**Required action:** Only one span is wanted from the lines below: from the one with "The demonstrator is" up to and including the one with "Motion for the". Copy it exactly, without images.
= = = = = = =
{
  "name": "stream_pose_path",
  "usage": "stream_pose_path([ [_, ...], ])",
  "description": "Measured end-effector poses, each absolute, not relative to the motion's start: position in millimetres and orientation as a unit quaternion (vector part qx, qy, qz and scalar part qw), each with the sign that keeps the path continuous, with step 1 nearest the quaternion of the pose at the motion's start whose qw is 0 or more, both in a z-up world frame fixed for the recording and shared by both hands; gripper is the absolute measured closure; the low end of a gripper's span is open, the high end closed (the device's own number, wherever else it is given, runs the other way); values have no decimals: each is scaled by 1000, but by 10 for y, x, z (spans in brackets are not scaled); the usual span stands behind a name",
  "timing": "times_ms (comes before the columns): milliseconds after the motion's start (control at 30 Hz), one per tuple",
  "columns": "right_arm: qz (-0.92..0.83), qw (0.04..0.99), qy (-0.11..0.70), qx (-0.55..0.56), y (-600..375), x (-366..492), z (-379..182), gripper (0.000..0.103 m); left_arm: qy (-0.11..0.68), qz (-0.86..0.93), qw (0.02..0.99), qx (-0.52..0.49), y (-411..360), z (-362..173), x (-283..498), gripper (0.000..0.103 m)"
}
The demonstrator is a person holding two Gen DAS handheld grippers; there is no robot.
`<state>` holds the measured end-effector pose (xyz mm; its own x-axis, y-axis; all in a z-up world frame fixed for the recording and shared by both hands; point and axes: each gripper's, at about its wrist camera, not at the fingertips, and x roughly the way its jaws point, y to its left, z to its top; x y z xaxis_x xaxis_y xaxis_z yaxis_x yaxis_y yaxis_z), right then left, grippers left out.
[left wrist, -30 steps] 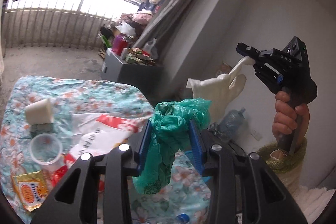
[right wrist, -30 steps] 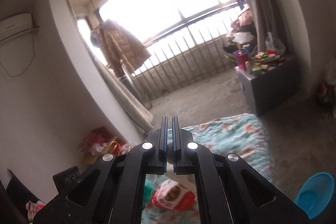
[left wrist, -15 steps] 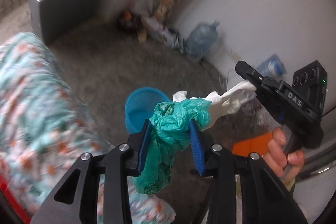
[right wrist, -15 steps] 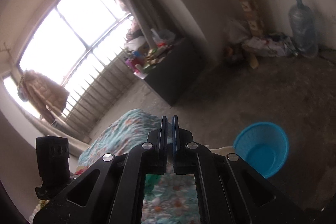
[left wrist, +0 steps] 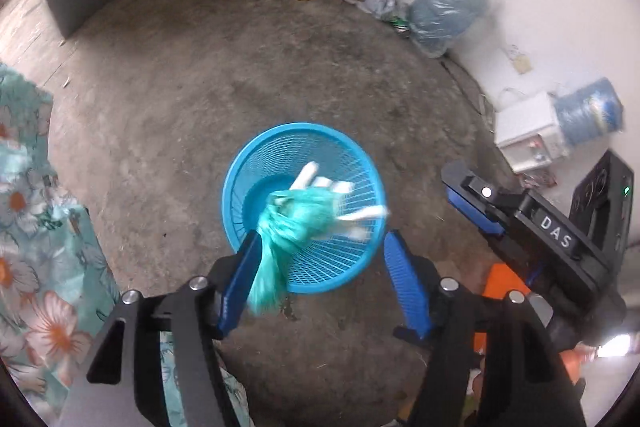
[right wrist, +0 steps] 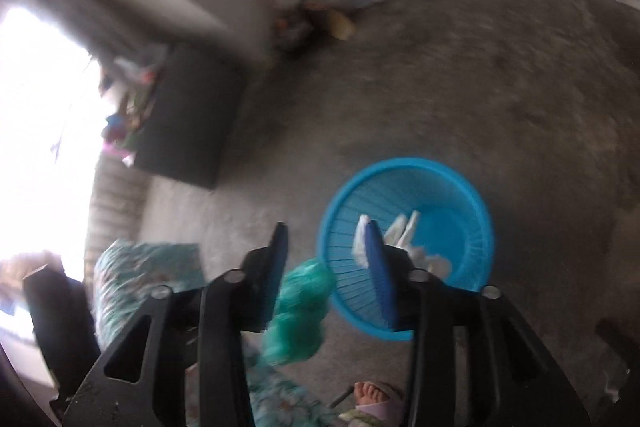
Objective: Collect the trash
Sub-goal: 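Open both tools over the blue wastebasket to drop bag and glove, then move both tools back to the trash on the quilt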
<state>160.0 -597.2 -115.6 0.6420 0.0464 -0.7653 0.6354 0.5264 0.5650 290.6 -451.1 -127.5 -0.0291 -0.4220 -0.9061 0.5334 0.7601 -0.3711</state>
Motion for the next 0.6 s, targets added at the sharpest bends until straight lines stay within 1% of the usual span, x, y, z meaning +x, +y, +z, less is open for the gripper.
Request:
stream_pose_path([
  [67,-193,782,380,455,-5994,1541,-1203,61,635,-340,693,32,-4507,-1326,2948,41],
  [133,-194,786,376,450,-5971,1490,-1167,55,631,-342,696,31,-4462,-1274,2949,41],
  [233,-204,804,373,416,-5830,1420,-963,46,611,-355,707,30,-4380,-1097,2938,41],
  [267,-209,810,370,403,-5752,1405,-867,44,602,-365,710,27,-4324,-974,2905,41],
  [333,-216,827,359,375,-5577,1368,-660,34,584,-385,715,25,-4194,-718,2825,41],
  [367,-217,836,352,360,-5470,1351,-580,31,569,-396,720,25,-4095,-563,2773,40],
  [400,-219,847,343,342,-5326,1316,-421,24,557,-403,726,28,-4006,-434,2725,38],
  [500,-221,879,313,284,-4919,1256,-46,9,516,-417,747,41,-3650,-10,2541,36],
  [533,-219,889,304,264,-4766,1230,77,8,506,-417,754,46,-3514,109,2487,35],
  [600,-212,905,290,228,-4499,1211,279,8,489,-411,768,50,-3196,336,2391,34],
])
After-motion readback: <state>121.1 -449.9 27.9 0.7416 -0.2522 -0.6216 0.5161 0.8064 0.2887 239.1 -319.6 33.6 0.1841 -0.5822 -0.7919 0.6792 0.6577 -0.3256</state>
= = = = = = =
**Task output:**
The demonstrator is a person holding two Gen DAS handheld grippers; there is no robot.
`<state>` holds the measured end-effector pose (xyz mm; its own x-axis, y-axis; all in a z-up world frame fixed for the recording and shared by both hands; point and axes: each gripper's, at about its wrist camera, not at the fingertips, and x roughly the way its jaws point, y to its left, z to its top; x y z xaxis_x xaxis_y xaxis_z yaxis_x yaxis_y yaxis_z), right then left, grippers left out.
[left wrist, -30 steps] 
[right wrist, -30 steps] 
[left wrist, -15 steps] 
[right wrist, -15 steps] 
[left wrist, +0 steps] 
[right wrist, +0 steps] 
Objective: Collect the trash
Sub-goal: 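Open both tools over the blue wastebasket to drop bag and glove, then move both tools back to the trash on the quilt
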<state>160.0 -597.2 -115.6 0.6420 0.0464 -0.7653 0.6354 0.5264 0.5650 290.6 -451.1 -127.5 -0.0291 -0.4220 -0.9061 0.5334 0.7601 -0.3711</state>
Motion for the next 0.6 s, targets added at the sharpest bends until straight lines stay within 1% of the usual span, x, y, z meaning +x, +y, +z, less is open for the gripper.

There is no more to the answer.